■ Record set ■
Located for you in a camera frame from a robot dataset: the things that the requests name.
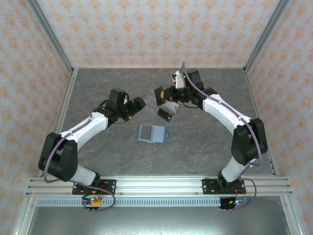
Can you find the black VIP card gold lines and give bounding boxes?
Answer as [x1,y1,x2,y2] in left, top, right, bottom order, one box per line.
[157,108,173,121]

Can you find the right controller board black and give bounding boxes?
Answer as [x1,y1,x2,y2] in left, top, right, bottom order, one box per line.
[219,196,250,210]

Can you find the grey metal sheet panel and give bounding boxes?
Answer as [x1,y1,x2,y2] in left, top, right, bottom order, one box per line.
[26,207,292,235]

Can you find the aluminium side table rail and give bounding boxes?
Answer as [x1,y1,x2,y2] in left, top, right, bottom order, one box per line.
[244,69,280,177]
[38,68,79,177]

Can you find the white VIP card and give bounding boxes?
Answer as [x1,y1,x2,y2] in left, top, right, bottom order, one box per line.
[166,101,179,114]

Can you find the aluminium frame post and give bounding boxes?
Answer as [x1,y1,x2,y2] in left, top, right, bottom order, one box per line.
[244,0,292,72]
[26,0,74,72]

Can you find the reflective silver card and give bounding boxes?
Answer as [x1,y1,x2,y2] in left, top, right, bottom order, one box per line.
[140,125,153,141]

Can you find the grey slotted cable duct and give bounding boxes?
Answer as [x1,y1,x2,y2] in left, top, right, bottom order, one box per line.
[36,197,223,208]

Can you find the left controller board yellow connector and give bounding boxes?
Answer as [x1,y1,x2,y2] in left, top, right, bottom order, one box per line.
[82,196,103,207]

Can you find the light blue card holder wallet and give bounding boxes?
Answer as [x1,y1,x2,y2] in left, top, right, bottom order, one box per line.
[135,123,169,144]

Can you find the aluminium base rail beam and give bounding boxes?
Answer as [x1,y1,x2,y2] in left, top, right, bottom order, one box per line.
[25,175,293,196]

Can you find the clear acrylic tiered card stand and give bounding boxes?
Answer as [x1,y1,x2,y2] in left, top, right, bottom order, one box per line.
[146,85,180,123]

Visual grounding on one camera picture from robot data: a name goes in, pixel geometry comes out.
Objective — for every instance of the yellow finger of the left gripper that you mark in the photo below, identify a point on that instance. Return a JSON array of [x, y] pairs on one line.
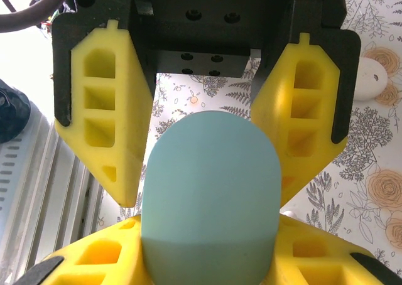
[[125, 134], [282, 118]]

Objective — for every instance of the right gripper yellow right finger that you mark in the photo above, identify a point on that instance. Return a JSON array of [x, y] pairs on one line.
[[317, 253]]

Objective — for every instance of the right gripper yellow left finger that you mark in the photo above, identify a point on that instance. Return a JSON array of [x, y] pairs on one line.
[[94, 256]]

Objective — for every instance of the white oval case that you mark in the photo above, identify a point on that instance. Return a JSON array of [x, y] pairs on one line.
[[369, 81]]

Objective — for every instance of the black mug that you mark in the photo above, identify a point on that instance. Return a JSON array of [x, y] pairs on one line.
[[12, 112]]

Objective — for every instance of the aluminium front frame rail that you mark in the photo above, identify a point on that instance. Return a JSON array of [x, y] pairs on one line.
[[72, 197]]

■ Your assignment ■
From the first record to the last, retype everything exactly except the images.

■ Completed task ■
Located for you in a camera frame from a robot dataset: the things that the requests name.
Can you find the black VIP card gold lines and give bounding boxes?
Answer as [x1,y1,x2,y2] in left, top, right, bottom order, one box per line.
[157,108,173,121]

Can you find the right controller board black and give bounding boxes?
Answer as [x1,y1,x2,y2] in left, top, right, bottom order, one box per line.
[219,196,250,210]

Can you find the grey metal sheet panel and give bounding boxes?
Answer as [x1,y1,x2,y2] in left, top, right, bottom order, one box per line.
[26,207,292,235]

Can you find the aluminium side table rail and give bounding boxes?
Answer as [x1,y1,x2,y2] in left, top, right, bottom order, one box per line.
[244,69,280,177]
[38,68,79,177]

Can you find the white VIP card and give bounding boxes?
Answer as [x1,y1,x2,y2] in left, top, right, bottom order, one box per line.
[166,101,179,114]

Can you find the aluminium frame post and give bounding boxes?
Answer as [x1,y1,x2,y2] in left, top, right, bottom order, one box per line.
[244,0,292,72]
[26,0,74,72]

Can you find the reflective silver card and give bounding boxes?
Answer as [x1,y1,x2,y2] in left, top, right, bottom order, one box per line.
[140,125,153,141]

Can you find the grey slotted cable duct and give bounding boxes?
Answer as [x1,y1,x2,y2] in left, top, right, bottom order, one box per line.
[36,197,223,208]

Can you find the left controller board yellow connector and give bounding boxes?
Answer as [x1,y1,x2,y2] in left, top, right, bottom order, one box per line.
[82,196,103,207]

Can you find the light blue card holder wallet and give bounding boxes?
Answer as [x1,y1,x2,y2] in left, top, right, bottom order, one box per line.
[135,123,169,144]

Can you find the aluminium base rail beam and give bounding boxes?
Answer as [x1,y1,x2,y2] in left, top, right, bottom order, one box per line.
[25,175,293,196]

Can you find the clear acrylic tiered card stand and give bounding boxes?
Answer as [x1,y1,x2,y2] in left, top, right, bottom order, one box per line.
[146,85,180,123]

Visual grounding on one camera picture from robot data: a name goes in, pixel geometry comes out.
Objective — for every instance of the yellow finger of the left gripper that you mark in the photo below, identify a point on that instance. Return a JSON array of [x, y] pairs on one line.
[[125, 134], [282, 118]]

Objective — for every instance of the right gripper yellow right finger that you mark in the photo above, identify a point on that instance. Return a JSON array of [x, y] pairs on one line.
[[317, 253]]

Objective — for every instance of the right gripper yellow left finger that you mark in the photo above, identify a point on that instance. Return a JSON array of [x, y] pairs on one line.
[[94, 256]]

Objective — for every instance of the white oval case that you mark in the photo above, identify a point on that instance. Return a JSON array of [x, y] pairs on one line.
[[369, 81]]

Objective — for every instance of the black mug that you mark in the photo above, identify a point on that instance. Return a JSON array of [x, y] pairs on one line.
[[12, 112]]

Objective — for every instance of the aluminium front frame rail that you mark in the photo above, identify a point on that instance. Return a JSON array of [x, y] pairs on one line.
[[72, 197]]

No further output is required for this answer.